Quizás sea inevitable también acordarse de iconos modernos del Rock Progresivo como The Mars Volta, en la faceta más setentera del álbum, o los Spock’s Beard de tiempos de Neal Morse en los compases más deliciosamente Pop, pero el poso que deja el álbum, de forma indudable, es que los noruegos son capaces de hacer que todos los ingredientes de la ensalada parezcan suyos. Para ello no solo se sirven de una perfecta labor de composición, en la que todo enlaza sin estridencias, sino que conjugan como hace mucho tiempo no veía virtuosismo y groove, demostrando que el aspecto técnico no sirve de nada si no viene acompañado de la capacidad de que todo suene natural, no impostado.

Las secciones instrumentales del álbum, a pesar de ser menos anárquicas que en discos anteriores, mantienen el virtuosismo acostumbrado (acompañado de una magnífica producción que resalta todo tipo de detalles), eso sí, demostrando en todo momento que las jams tienen una meta, nacen con un objetivo claro que, en cualquier caso, no las hace previsibles. Para ello se sirven tanto del Blues Rock como del Folk para construir sus desarrollos psicodélicos y progresivos, llevando a estos géneros de corte tan clásico a límites insospechados, tomando referencias que desdibujan límites y fronteras pero que en ningún momento pierden la lucidez.
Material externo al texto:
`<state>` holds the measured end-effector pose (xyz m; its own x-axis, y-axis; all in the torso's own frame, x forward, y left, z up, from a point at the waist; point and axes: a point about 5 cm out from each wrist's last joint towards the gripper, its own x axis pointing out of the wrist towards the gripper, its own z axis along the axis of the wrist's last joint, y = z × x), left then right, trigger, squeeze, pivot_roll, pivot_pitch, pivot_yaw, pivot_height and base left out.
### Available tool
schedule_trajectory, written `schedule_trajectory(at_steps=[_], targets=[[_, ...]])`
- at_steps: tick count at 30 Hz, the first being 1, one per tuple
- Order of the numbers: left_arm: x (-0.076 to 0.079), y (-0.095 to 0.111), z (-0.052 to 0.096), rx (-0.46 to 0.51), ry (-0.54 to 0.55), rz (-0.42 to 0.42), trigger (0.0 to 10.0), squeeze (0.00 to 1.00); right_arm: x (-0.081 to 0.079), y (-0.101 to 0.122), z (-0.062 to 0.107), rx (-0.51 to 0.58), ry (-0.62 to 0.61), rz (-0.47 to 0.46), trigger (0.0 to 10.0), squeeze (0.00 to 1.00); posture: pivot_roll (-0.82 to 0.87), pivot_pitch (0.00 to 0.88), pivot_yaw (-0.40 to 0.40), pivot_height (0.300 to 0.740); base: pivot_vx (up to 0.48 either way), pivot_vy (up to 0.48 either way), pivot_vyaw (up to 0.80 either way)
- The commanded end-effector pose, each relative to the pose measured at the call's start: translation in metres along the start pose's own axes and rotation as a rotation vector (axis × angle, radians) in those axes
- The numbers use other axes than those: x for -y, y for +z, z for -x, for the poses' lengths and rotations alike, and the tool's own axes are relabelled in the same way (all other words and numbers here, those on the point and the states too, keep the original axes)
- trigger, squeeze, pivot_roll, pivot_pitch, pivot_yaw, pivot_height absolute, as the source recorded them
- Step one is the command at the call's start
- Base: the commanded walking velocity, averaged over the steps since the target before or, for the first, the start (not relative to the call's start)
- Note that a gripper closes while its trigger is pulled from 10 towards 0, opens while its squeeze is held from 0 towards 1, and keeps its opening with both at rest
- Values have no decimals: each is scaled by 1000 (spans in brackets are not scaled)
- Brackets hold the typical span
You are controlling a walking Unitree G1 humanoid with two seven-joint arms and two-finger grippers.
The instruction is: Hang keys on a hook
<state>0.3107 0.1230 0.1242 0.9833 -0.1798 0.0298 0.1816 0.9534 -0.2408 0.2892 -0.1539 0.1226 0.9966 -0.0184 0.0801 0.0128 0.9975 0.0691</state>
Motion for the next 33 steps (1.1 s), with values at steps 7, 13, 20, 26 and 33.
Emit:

‘The Promise’ y ‘Kvæstor (incl. Where Greyhounds Dare)’ son quizás los momentos más destacables en su individualidad de todo el disco, uno desde la deconstrucción de géneros como origen en el Blues Rock y el Prog setentero y el otro por ser una de las jams mejor compuestas de los últimos años, completa a pesar de apoyarse o estructurarse desde un homenaje a Iron Maiden (el cual descubriréis prestando atención al solo de batería del ecuador del tema) y cuya perfección se basa tanto en lo técnico como en lo estructural, huyendo de la posibilidad de convertirse en fuegos de artificio y estableciéndose, como sucede con el disco, en una realidad coherente y cohesionada.

8.1/10

Quizás sea un álbum al que algo menos de minutaje le habría venido de perlas, pero, precisamente, este es el peaje que uno debe pagar al enfrentarse a un disco de Motorpsycho. Los noruegos son una banda para la que no existe límites, de género o temporales, y eso convierte en ocasiones sus discos en una prueba excesivamente dura. Afortunadamente este Behind the Sun no es el caso, es un disco largo y complicado para alguien no muy amigo de las jams y los géneros clásicos, pero creedme, una vez hecho el esfuerzo de entrar en el juego, compensa.